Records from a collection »
☆ ☆ ☆ ☆

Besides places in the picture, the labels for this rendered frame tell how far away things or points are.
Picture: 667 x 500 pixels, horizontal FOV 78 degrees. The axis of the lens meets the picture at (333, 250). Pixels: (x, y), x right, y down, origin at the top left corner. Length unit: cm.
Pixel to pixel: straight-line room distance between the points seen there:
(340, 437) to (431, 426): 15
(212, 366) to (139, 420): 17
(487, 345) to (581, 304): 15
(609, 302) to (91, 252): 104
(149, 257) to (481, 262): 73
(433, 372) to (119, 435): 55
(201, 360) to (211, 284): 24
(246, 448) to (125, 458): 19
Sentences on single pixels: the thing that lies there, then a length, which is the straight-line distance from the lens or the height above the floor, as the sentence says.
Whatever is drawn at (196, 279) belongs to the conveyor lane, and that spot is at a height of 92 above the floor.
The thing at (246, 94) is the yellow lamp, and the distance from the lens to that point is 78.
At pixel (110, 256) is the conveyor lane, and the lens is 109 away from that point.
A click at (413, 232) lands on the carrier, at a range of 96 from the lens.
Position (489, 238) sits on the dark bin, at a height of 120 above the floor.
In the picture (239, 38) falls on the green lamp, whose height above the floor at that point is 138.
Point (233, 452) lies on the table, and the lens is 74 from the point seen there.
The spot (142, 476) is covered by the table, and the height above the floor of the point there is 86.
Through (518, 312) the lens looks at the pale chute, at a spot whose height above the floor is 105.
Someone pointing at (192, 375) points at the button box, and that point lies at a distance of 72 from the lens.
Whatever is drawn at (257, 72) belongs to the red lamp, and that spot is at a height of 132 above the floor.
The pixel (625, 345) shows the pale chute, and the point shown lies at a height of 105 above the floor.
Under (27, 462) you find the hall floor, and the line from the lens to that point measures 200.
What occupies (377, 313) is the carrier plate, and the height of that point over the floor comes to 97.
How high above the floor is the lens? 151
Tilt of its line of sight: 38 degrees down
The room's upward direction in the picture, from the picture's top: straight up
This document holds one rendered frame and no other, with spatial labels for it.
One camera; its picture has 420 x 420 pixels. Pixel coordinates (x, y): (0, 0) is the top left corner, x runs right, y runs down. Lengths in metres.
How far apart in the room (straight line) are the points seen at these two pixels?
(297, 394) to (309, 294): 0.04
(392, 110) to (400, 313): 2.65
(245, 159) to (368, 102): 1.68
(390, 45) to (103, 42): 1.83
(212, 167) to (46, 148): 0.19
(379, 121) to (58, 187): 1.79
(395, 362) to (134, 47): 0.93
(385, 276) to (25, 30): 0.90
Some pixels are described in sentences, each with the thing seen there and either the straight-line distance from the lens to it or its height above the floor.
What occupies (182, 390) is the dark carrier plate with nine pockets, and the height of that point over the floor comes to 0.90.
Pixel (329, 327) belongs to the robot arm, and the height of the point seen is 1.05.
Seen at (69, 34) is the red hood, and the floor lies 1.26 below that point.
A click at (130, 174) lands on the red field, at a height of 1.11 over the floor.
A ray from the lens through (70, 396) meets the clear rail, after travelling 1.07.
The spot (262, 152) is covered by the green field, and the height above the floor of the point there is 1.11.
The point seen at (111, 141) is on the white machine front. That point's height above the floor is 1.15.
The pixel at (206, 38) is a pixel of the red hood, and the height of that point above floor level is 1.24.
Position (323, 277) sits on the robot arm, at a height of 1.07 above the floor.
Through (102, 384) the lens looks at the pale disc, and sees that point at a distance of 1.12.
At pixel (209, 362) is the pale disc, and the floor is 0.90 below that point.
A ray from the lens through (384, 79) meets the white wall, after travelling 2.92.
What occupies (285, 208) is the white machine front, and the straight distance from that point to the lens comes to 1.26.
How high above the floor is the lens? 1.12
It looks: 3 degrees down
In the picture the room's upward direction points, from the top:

☆ ☆ ☆ ☆

What you will do » Where the string "upward" occurs in the data, return the whole line.

Output below »
The room's upward direction in the picture, from the picture's top: straight up
In the picture the room's upward direction points, from the top:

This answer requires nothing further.